Texto de Orlandeli
Genovaldo gosta de vinhos.
Virou uma certa obsessão conhecer rótulos, cepas, blends e discorrer sobre as particularidades que fazem de cada garrafa um tesouro a ser apreciado.
Não é o sabor, é a experiência. Diz Genovaldo, depois de degustar um Cabernet Sauvignon com notas de madeira molhada pelo orvalho em manhãs de primavera na serra gaúcha. Não é a toa que o valor de uma garrafa ultrapassa meio salário mínimo. - É pouco! - Decreta Genovaldo, agora com o nariz na taça, buscando decifrar melhor o bouquet da bebida.
- Húúúm… é complexo. Espera. Não fala! - Mais uma vez invade o bojo com o avantajado nariz. Inspira com vontade buscando alguma conexão entre o odor e as sutilezas da sua memória olfativa.

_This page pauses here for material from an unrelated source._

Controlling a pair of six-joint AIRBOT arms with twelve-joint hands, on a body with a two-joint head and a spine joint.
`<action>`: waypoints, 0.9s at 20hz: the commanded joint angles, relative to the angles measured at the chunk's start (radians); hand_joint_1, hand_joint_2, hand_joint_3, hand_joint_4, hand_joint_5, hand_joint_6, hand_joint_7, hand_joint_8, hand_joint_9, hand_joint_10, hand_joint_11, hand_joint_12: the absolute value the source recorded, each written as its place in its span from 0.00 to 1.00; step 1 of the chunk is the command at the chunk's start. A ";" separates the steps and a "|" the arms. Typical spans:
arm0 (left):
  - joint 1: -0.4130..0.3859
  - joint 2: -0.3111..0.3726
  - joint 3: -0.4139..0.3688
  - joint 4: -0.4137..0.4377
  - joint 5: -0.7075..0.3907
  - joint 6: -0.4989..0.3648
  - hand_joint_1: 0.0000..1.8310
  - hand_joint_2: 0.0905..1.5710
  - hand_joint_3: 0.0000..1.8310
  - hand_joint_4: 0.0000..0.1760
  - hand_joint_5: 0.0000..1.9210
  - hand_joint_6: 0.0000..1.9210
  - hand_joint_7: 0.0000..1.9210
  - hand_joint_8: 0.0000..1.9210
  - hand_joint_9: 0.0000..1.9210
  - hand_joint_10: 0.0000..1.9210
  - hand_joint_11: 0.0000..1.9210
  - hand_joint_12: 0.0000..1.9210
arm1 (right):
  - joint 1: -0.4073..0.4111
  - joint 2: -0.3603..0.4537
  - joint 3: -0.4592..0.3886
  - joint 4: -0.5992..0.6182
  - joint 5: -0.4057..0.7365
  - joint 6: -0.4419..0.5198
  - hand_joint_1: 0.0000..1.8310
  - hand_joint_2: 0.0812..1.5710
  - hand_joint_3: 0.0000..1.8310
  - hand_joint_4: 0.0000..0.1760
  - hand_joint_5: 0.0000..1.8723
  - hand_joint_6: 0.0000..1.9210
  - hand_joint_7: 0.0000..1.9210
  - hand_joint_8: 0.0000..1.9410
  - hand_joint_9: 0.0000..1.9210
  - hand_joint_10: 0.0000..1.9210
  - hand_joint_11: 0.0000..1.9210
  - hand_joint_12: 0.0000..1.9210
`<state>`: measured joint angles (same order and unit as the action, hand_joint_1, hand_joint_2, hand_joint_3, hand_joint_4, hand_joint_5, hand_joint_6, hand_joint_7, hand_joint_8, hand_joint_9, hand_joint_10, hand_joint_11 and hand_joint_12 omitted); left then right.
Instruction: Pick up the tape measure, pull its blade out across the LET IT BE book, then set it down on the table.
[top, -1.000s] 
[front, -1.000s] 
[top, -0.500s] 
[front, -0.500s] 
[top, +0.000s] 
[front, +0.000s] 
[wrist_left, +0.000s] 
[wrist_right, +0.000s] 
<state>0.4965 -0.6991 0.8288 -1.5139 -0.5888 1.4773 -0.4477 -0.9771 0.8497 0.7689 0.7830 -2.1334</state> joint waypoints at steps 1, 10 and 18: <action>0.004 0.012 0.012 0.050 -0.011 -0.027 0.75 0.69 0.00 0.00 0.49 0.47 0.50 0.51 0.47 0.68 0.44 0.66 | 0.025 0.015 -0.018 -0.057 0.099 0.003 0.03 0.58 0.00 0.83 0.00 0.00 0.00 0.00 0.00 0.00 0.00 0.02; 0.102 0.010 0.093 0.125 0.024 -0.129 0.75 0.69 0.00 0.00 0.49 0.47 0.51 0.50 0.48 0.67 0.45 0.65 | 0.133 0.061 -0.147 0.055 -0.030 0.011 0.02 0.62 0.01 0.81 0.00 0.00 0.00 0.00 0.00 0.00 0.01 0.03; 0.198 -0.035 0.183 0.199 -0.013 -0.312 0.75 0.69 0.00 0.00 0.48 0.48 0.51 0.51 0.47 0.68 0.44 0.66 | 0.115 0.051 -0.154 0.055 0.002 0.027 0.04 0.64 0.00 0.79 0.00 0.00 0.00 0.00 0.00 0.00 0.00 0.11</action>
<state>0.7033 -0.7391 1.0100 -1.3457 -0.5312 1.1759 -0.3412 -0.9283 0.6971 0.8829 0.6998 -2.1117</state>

Não encontra nada.
- Tem algo aqui que eu não conheço. É forte, mas, ao mesmo tempo, tem uma certa submissão, um desespero… O que é?
- O senhor deve estar se referindo aos escravos.
- Como?
- Sim, escravos. Sabe, não é fácil ser empresário nesse país, então a gente precisa se virar como dá.
- Interessante. Não sabia que tinha esse lado obscuro no processo de produção. Cria um certo enigma, algo que não pode ser revelado… Bem que senti algo exótico sob o palato.
- Aliás, aproveite. Semana passada descobriram nosso método e perdemos mais de duzentos trabalhadores. Talvez a próxima safra precise ser produzida de forma legal e responsável.
- Será que afetará a qualidade.
- Não posso garantir nada. É novidade pra gente também.
- Quer saber, me separa duas caixas desse. Seguro morreu de velho.
- Ótima escolha.
- Aproveita e embrulha duas peças daquele queijo especial que provei da última vez.
- Aquele com trabalho infantil?
- Isso.
- Perfeito. Fica nove mil e oitocentos reais tudo.
- Me diz uma coisa… Sem nota tem desconto?